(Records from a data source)
*** Block opens ***
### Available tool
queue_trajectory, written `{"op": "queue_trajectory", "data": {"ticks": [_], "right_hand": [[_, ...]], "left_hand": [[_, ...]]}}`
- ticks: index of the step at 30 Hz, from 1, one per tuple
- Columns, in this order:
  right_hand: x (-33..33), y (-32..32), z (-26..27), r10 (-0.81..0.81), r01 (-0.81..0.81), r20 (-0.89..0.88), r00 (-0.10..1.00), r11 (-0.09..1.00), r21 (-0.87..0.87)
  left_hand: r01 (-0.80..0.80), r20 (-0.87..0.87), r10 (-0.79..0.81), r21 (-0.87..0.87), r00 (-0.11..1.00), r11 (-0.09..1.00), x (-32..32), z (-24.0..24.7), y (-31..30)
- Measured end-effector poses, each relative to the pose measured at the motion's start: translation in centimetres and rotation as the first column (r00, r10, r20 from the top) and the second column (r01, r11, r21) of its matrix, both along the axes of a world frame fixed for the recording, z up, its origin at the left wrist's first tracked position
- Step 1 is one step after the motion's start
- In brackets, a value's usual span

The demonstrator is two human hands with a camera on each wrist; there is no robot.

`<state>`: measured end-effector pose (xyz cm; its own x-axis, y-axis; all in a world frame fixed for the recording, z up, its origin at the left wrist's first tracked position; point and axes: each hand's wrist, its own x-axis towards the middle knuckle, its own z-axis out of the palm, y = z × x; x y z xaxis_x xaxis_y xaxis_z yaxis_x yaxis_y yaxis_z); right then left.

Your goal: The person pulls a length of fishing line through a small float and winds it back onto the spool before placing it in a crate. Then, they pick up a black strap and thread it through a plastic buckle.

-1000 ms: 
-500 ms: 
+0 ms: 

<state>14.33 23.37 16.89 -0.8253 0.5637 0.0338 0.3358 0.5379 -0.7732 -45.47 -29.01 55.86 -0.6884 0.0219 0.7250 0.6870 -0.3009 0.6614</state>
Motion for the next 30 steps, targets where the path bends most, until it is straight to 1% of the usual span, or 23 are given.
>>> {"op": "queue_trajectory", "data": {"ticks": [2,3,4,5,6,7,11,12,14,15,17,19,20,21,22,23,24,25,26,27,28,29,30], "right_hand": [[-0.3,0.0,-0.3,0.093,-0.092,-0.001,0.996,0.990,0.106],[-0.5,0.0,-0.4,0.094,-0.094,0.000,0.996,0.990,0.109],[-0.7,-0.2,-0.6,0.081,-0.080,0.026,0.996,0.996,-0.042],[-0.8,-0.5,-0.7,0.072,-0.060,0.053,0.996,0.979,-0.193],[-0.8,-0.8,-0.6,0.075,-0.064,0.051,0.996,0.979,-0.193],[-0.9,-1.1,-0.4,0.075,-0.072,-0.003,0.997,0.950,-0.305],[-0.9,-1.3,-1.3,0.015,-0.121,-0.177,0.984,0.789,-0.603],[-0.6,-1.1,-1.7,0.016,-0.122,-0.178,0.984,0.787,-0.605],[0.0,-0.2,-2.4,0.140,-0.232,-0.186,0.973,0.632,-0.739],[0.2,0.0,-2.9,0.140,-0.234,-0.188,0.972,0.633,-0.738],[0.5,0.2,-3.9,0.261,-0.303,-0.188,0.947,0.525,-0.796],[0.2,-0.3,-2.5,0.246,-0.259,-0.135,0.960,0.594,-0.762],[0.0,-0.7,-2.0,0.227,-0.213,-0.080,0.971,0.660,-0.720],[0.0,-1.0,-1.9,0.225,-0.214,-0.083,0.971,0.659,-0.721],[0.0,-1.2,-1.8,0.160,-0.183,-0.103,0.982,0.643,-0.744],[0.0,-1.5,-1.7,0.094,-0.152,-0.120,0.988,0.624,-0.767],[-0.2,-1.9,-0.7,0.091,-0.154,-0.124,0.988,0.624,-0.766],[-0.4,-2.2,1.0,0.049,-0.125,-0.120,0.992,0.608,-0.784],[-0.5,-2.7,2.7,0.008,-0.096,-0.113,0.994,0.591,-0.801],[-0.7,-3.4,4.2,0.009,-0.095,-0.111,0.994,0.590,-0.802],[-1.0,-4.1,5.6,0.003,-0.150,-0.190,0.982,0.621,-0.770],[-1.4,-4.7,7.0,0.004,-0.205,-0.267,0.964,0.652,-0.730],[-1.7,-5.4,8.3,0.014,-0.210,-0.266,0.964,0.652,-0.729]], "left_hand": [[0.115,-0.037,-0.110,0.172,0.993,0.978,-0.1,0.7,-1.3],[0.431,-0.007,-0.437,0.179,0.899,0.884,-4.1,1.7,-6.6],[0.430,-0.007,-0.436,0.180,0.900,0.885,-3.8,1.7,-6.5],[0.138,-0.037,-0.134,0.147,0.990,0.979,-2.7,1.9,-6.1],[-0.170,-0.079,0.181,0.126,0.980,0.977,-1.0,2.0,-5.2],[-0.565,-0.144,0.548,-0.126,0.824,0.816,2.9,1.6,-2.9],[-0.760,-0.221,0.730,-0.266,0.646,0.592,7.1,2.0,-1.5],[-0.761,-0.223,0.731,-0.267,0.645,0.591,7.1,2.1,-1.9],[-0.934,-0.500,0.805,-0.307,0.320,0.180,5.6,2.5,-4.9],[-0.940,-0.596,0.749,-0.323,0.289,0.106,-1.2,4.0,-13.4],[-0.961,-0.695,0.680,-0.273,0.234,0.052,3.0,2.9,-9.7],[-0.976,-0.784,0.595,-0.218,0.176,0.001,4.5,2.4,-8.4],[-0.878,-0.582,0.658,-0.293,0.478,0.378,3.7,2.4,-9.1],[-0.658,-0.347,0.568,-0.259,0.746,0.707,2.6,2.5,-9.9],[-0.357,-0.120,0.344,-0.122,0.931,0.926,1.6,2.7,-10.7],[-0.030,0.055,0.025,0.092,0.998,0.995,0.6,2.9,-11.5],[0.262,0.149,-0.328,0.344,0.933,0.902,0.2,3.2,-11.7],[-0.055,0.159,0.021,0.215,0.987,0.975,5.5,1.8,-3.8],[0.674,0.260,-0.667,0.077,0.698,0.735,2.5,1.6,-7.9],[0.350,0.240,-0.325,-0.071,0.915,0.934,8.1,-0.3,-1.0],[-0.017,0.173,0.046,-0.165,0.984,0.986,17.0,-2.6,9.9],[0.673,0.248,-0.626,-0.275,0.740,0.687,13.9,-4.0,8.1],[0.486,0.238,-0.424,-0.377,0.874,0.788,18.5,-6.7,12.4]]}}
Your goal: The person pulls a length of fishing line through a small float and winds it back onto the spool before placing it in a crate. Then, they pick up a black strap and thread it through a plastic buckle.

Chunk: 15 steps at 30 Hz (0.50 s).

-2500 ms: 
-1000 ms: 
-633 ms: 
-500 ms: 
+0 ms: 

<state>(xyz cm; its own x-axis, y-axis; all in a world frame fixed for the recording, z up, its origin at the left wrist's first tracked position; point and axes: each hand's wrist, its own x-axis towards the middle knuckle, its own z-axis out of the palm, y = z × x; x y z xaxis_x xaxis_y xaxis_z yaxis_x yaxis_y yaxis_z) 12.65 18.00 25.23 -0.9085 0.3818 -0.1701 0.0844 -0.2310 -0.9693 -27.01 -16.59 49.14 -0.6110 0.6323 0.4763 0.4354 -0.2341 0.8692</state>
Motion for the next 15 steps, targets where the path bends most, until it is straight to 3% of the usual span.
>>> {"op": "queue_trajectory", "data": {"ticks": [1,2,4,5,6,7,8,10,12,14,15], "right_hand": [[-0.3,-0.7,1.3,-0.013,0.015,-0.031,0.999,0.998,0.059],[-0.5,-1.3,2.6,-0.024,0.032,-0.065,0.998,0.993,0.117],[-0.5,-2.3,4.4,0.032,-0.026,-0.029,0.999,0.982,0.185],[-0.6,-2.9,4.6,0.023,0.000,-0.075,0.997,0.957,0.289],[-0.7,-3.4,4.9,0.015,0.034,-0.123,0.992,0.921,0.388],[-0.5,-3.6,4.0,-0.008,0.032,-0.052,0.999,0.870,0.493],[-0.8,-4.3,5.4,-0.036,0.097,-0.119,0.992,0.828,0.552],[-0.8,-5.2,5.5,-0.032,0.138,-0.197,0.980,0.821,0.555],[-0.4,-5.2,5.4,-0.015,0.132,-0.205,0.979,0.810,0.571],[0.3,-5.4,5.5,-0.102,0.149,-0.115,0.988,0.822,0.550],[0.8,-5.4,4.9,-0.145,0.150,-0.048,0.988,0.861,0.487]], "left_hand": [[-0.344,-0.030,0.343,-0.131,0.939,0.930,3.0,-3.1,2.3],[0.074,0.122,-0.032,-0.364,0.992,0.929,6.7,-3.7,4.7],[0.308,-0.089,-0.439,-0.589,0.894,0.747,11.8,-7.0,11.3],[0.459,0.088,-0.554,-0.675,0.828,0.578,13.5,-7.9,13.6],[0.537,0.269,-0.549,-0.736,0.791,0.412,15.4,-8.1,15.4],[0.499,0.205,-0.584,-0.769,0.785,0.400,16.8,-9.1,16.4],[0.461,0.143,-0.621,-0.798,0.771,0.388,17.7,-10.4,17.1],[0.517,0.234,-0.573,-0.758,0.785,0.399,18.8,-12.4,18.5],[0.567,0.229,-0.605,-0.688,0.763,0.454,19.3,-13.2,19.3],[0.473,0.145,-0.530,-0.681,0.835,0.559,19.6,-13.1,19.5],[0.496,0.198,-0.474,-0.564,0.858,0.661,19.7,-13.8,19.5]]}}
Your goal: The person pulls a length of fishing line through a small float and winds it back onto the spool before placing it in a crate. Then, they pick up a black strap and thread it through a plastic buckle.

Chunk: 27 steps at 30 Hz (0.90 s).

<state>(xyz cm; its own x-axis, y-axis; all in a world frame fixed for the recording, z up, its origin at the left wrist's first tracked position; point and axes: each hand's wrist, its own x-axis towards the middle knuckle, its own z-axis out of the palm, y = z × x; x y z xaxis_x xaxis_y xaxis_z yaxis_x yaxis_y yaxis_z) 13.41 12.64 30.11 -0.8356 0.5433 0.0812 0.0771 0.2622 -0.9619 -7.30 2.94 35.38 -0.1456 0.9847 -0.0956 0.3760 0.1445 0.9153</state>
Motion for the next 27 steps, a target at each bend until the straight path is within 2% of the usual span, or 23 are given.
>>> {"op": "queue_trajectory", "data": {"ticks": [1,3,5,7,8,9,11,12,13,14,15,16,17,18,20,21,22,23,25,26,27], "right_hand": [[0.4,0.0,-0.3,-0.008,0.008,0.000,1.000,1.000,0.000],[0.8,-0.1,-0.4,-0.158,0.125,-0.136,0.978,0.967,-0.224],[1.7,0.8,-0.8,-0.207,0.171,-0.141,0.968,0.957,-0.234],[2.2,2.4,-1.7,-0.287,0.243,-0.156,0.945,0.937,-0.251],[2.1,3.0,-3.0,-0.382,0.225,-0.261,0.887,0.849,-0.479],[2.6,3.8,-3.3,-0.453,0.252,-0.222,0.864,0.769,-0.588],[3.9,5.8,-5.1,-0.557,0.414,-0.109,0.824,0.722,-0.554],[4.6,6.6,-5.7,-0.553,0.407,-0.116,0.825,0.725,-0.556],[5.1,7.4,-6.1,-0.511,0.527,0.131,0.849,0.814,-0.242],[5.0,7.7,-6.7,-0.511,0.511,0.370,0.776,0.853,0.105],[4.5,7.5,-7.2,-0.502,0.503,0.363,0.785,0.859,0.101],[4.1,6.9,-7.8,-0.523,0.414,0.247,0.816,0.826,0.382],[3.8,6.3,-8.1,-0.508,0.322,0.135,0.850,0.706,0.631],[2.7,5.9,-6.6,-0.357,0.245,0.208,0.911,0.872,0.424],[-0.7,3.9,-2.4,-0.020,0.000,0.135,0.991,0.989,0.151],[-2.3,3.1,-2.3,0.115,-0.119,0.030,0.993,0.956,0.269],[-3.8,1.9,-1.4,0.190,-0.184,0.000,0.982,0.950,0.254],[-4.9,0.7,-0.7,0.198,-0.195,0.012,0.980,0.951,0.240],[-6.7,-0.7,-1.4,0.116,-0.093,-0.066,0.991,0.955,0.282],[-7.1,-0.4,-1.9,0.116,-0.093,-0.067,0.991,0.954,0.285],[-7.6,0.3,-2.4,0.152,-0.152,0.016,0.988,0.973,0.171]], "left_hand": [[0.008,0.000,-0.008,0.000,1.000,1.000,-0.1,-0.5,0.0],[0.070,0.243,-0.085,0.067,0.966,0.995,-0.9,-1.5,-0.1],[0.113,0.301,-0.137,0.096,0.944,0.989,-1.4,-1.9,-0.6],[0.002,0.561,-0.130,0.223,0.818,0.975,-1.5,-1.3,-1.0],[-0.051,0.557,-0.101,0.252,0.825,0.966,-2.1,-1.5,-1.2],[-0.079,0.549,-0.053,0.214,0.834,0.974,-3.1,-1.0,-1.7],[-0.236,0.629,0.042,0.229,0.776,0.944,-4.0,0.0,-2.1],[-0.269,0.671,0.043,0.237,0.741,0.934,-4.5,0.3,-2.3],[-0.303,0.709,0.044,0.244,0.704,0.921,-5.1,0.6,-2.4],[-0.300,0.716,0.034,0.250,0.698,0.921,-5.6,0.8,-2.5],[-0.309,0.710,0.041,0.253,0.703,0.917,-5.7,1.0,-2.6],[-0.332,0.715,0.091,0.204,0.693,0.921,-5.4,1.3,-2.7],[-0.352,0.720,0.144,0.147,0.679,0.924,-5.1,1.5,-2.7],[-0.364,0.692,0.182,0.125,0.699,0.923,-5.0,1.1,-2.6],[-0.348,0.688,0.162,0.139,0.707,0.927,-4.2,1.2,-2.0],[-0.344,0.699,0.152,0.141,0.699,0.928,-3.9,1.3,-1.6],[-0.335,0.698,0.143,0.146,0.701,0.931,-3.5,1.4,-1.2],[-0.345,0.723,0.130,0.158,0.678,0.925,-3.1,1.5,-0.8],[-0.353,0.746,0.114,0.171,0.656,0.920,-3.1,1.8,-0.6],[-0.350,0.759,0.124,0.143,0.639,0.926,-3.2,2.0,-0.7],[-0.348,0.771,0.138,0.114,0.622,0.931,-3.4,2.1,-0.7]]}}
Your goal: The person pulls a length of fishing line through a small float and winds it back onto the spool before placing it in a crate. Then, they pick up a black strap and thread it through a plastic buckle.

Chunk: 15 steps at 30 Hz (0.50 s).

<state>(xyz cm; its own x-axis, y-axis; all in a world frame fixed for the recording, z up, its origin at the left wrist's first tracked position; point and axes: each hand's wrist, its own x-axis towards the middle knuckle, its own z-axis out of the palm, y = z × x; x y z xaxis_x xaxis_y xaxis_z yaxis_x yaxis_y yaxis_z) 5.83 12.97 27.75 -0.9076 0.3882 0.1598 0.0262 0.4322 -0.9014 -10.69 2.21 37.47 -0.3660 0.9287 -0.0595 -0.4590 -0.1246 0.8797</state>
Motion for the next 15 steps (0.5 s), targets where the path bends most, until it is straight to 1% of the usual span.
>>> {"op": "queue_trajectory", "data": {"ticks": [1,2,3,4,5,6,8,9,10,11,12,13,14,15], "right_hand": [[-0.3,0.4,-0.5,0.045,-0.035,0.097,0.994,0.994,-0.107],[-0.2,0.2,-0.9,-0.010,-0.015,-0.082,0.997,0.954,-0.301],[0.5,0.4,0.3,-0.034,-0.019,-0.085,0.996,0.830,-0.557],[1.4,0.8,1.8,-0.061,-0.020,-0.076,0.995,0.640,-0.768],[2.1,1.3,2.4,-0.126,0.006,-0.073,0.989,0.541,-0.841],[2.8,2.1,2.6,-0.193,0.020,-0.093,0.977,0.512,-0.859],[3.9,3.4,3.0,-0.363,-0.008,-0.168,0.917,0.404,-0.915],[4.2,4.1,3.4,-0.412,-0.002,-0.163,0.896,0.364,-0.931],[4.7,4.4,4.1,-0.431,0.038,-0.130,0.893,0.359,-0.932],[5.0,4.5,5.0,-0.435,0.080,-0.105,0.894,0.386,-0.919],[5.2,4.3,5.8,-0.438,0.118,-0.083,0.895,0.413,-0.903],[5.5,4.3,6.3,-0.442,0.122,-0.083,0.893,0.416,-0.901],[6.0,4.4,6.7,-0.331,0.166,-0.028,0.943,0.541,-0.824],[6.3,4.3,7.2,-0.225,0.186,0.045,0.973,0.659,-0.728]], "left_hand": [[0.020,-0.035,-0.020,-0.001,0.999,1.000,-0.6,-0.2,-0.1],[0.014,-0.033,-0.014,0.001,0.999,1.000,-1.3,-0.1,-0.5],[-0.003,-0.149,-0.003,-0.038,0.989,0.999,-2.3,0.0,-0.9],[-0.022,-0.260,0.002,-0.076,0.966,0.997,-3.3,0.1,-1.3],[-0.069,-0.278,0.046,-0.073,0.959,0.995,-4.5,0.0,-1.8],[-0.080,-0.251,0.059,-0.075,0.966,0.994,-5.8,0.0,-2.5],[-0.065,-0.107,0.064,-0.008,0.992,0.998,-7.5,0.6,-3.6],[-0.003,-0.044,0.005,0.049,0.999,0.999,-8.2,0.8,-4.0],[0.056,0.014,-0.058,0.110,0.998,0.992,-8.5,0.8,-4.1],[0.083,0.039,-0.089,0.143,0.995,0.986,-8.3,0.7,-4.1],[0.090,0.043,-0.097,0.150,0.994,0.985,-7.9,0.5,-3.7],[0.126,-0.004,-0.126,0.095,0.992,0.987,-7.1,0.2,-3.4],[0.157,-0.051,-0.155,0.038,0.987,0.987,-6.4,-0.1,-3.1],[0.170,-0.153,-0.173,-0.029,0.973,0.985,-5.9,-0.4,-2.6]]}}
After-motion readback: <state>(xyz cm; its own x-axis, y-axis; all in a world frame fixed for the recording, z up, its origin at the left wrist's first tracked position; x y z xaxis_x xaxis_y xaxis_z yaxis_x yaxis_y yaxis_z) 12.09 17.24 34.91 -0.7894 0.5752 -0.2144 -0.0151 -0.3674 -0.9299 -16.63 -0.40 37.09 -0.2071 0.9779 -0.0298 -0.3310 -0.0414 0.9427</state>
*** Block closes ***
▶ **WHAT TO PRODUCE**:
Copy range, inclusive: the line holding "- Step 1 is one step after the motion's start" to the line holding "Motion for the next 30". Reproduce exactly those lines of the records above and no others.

▶ **RESPONSE TO THIS TASK**:
- Step 1 is one step after the motion's start
- In brackets, a value's usual span

The demonstrator is two human hands with a camera on each wrist; there is no robot.

`<state>`: measured end-effector pose (xyz cm; its own x-axis, y-axis; all in a world frame fixed for the recording, z up, its origin at the left wrist's first tracked position; point and axes: each hand's wrist, its own x-axis towards the middle knuckle, its own z-axis out of the palm, y = z × x; x y z xaxis_x xaxis_y xaxis_z yaxis_x yaxis_y yaxis_z); right then left.

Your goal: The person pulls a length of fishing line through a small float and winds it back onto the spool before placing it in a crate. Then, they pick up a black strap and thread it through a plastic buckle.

-1000 ms: 
-500 ms: 
+0 ms: 

<state>14.33 23.37 16.89 -0.8253 0.5637 0.0338 0.3358 0.5379 -0.7732 -45.47 -29.01 55.86 -0.6884 0.0219 0.7250 0.6870 -0.3009 0.6614</state>
Motion for the next 30 steps, targets where the path bends most, until it is straight to 1% of the usual span, or 23 are given.

That completes the answer, and no more is expected.